=== Your assignment ===
Starting at the top of the entries, restate word for word each line up to and including the one with "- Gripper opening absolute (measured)".
▶
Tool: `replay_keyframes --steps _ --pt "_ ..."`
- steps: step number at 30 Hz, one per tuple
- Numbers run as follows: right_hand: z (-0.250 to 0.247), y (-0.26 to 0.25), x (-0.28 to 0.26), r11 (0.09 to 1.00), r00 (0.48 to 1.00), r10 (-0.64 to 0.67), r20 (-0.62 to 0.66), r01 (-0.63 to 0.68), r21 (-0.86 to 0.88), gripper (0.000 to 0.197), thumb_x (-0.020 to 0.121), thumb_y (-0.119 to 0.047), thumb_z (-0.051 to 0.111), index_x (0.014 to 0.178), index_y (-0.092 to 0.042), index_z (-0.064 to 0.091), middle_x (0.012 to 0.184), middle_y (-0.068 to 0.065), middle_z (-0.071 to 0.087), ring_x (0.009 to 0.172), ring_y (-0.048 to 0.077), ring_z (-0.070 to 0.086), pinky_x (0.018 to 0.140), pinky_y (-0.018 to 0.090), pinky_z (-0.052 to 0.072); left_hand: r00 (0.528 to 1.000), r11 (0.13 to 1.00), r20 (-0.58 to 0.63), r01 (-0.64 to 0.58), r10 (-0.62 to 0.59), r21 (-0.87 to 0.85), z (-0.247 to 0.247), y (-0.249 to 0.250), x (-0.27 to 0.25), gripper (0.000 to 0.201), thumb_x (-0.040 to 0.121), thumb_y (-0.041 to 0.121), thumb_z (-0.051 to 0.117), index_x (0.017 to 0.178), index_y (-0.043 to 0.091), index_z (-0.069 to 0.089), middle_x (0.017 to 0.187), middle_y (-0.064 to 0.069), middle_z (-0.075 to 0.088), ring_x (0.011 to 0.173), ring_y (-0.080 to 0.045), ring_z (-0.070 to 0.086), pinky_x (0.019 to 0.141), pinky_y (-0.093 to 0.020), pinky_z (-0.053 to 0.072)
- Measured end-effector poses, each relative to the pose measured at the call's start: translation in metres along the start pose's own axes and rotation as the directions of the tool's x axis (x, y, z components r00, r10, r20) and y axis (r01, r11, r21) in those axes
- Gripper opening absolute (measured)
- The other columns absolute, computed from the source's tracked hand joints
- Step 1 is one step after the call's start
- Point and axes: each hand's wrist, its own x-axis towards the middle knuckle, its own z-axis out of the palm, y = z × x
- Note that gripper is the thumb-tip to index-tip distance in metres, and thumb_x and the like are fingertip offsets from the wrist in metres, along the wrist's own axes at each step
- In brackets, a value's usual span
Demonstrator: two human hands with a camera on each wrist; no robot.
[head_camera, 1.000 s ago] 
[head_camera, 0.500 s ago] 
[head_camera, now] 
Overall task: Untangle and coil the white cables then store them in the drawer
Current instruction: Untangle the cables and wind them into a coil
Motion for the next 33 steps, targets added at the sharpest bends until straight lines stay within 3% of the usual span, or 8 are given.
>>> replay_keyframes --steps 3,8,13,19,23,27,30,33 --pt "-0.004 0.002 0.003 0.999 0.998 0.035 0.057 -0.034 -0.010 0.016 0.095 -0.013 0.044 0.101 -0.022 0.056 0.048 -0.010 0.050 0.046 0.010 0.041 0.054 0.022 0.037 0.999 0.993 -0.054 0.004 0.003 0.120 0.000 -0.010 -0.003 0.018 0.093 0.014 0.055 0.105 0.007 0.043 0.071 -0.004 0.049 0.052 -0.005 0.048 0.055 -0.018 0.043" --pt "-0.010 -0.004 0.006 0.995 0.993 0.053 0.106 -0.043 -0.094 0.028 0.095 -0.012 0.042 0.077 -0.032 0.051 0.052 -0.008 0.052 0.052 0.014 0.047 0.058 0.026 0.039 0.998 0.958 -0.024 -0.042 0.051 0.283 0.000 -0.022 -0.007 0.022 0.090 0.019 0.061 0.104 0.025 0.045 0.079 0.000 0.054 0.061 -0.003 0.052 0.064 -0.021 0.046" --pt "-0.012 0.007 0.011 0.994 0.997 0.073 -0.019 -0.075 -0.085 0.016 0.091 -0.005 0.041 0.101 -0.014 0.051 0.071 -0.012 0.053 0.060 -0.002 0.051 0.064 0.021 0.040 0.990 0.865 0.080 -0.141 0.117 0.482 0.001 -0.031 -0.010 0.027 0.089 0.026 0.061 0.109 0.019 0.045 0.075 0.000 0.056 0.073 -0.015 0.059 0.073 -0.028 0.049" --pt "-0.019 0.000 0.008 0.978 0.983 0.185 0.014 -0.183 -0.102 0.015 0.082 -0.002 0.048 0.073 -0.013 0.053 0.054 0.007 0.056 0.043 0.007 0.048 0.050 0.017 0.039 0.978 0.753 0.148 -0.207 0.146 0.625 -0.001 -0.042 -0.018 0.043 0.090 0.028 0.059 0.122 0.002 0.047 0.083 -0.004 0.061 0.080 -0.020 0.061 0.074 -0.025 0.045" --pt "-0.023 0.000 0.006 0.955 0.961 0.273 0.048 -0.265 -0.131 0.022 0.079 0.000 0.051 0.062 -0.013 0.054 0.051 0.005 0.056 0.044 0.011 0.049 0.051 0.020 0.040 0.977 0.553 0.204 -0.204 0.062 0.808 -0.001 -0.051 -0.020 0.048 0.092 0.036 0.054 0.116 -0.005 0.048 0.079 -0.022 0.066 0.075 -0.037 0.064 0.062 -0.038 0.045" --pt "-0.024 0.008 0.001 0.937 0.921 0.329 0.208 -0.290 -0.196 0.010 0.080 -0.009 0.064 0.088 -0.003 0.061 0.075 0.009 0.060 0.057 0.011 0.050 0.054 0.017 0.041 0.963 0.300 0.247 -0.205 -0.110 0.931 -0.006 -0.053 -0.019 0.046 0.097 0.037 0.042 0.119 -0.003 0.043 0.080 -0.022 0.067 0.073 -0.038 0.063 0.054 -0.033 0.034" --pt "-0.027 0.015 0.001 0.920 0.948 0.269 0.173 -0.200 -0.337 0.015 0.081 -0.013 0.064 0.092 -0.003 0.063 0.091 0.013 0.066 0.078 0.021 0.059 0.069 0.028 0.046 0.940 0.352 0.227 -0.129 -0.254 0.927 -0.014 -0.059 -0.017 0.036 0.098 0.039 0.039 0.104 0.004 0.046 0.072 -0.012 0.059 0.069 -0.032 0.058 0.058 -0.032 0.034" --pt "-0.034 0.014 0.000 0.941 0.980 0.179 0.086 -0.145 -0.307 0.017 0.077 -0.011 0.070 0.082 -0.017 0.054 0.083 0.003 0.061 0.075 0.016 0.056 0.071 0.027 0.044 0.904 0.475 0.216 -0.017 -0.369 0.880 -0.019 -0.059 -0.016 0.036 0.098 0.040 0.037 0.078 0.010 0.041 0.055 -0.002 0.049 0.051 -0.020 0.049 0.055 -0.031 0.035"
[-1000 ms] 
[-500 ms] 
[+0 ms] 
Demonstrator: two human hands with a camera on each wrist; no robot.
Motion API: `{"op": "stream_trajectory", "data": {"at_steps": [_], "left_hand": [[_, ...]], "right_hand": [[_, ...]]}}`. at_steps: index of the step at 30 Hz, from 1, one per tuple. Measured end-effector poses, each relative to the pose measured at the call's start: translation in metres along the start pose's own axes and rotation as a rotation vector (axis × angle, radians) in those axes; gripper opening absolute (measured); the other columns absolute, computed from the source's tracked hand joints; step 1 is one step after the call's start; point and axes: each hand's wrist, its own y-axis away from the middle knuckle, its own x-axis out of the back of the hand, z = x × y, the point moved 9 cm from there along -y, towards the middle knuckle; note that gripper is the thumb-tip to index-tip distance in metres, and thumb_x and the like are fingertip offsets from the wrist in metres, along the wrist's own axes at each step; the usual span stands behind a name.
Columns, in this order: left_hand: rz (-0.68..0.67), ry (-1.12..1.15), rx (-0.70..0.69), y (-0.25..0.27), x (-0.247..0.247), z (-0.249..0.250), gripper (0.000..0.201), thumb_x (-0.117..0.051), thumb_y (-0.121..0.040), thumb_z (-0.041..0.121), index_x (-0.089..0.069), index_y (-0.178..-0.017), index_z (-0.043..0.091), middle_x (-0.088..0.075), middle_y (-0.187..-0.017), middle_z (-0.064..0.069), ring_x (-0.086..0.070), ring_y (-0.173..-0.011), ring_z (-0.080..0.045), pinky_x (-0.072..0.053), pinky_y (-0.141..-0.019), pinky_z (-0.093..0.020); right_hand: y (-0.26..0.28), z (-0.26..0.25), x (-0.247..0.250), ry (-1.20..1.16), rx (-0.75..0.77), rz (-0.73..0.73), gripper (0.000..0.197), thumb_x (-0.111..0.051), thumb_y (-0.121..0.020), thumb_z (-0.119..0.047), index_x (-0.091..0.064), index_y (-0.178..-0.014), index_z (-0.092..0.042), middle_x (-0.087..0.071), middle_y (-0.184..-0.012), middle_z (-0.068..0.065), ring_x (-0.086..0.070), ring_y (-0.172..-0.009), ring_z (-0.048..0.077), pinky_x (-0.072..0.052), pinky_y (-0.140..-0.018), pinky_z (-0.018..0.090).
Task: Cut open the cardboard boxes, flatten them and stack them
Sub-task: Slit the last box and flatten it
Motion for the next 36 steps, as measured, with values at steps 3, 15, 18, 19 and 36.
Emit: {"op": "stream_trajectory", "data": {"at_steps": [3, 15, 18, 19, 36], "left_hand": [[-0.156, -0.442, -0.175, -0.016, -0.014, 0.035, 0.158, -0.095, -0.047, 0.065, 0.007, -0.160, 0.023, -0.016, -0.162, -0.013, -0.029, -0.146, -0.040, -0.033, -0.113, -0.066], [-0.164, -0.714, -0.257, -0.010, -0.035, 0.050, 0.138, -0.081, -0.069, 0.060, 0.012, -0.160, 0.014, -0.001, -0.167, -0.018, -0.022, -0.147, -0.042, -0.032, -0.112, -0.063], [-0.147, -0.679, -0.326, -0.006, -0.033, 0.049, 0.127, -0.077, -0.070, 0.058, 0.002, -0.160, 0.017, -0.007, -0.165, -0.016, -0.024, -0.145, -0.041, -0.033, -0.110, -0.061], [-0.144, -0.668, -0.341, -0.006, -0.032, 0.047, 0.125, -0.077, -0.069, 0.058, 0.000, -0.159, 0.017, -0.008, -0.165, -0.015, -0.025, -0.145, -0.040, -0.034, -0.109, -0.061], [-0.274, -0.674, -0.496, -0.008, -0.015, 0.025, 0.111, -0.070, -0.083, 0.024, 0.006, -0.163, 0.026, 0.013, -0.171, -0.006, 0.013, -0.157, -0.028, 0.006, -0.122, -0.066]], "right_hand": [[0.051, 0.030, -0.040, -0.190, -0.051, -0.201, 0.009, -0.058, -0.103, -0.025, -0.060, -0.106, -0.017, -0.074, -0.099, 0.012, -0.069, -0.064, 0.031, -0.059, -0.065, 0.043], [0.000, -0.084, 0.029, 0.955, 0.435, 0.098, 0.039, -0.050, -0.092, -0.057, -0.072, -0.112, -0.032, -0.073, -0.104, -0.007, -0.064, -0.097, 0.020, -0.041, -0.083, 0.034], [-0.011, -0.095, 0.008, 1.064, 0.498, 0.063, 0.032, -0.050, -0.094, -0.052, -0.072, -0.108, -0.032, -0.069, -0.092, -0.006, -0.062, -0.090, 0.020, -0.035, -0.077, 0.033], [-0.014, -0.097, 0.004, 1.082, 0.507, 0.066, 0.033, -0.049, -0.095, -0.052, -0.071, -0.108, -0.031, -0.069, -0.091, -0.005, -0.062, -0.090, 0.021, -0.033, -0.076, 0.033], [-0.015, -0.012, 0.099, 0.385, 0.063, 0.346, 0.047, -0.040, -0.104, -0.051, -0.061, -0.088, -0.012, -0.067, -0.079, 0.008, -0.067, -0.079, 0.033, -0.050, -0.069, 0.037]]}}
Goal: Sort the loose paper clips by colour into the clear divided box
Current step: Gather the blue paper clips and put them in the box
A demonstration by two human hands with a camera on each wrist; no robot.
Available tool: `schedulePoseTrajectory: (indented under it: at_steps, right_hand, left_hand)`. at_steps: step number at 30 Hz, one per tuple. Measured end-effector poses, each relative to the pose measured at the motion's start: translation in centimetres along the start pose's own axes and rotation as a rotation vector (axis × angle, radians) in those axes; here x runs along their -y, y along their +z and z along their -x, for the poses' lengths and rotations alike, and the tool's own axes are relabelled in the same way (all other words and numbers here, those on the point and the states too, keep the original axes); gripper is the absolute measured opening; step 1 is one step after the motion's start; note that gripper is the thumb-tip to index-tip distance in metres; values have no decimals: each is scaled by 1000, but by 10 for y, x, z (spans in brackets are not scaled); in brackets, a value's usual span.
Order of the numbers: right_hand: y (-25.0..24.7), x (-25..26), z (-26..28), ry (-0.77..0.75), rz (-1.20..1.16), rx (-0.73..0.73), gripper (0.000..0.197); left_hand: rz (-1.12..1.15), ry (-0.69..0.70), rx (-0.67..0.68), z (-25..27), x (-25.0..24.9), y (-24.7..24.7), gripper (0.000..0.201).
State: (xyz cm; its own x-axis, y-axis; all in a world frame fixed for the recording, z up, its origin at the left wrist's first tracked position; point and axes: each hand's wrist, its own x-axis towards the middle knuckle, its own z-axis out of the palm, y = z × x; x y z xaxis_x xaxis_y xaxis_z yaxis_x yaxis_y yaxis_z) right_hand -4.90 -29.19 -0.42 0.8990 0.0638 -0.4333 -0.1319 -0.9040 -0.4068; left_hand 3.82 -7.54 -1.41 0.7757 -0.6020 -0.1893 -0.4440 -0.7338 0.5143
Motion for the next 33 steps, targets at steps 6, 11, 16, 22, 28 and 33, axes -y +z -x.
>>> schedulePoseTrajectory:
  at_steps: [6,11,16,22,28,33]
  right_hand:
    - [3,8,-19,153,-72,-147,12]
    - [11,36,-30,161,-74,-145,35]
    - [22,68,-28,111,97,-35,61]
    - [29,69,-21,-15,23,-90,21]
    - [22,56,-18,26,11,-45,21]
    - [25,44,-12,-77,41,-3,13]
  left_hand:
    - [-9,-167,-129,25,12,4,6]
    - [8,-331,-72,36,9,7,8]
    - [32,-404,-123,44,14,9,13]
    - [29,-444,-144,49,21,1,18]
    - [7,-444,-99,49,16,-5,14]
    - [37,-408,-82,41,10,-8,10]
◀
=== Answer area ===
Tool: `replay_keyframes --steps _ --pt "_ ..."`
- steps: step number at 30 Hz, one per tuple
- Numbers run as follows: right_hand: z (-0.250 to 0.247), y (-0.26 to 0.25), x (-0.28 to 0.26), r11 (0.09 to 1.00), r00 (0.48 to 1.00), r10 (-0.64 to 0.67), r20 (-0.62 to 0.66), r01 (-0.63 to 0.68), r21 (-0.86 to 0.88), gripper (0.000 to 0.197), thumb_x (-0.020 to 0.121), thumb_y (-0.119 to 0.047), thumb_z (-0.051 to 0.111), index_x (0.014 to 0.178), index_y (-0.092 to 0.042), index_z (-0.064 to 0.091), middle_x (0.012 to 0.184), middle_y (-0.068 to 0.065), middle_z (-0.071 to 0.087), ring_x (0.009 to 0.172), ring_y (-0.048 to 0.077), ring_z (-0.070 to 0.086), pinky_x (0.018 to 0.140), pinky_y (-0.018 to 0.090), pinky_z (-0.052 to 0.072); left_hand: r00 (0.528 to 1.000), r11 (0.13 to 1.00), r20 (-0.58 to 0.63), r01 (-0.64 to 0.58), r10 (-0.62 to 0.59), r21 (-0.87 to 0.85), z (-0.247 to 0.247), y (-0.249 to 0.250), x (-0.27 to 0.25), gripper (0.000 to 0.201), thumb_x (-0.040 to 0.121), thumb_y (-0.041 to 0.121), thumb_z (-0.051 to 0.117), index_x (0.017 to 0.178), index_y (-0.043 to 0.091), index_z (-0.069 to 0.089), middle_x (0.017 to 0.187), middle_y (-0.064 to 0.069), middle_z (-0.075 to 0.088), ring_x (0.011 to 0.173), ring_y (-0.080 to 0.045), ring_z (-0.070 to 0.086), pinky_x (0.019 to 0.141), pinky_y (-0.093 to 0.020), pinky_z (-0.053 to 0.072)
- Measured end-effector poses, each relative to the pose measured at the call's start: translation in metres along the start pose's own axes and rotation as the directions of the tool's x axis (x, y, z components r00, r10, r20) and y axis (r01, r11, r21) in those axes
- Gripper opening absolute (measured)

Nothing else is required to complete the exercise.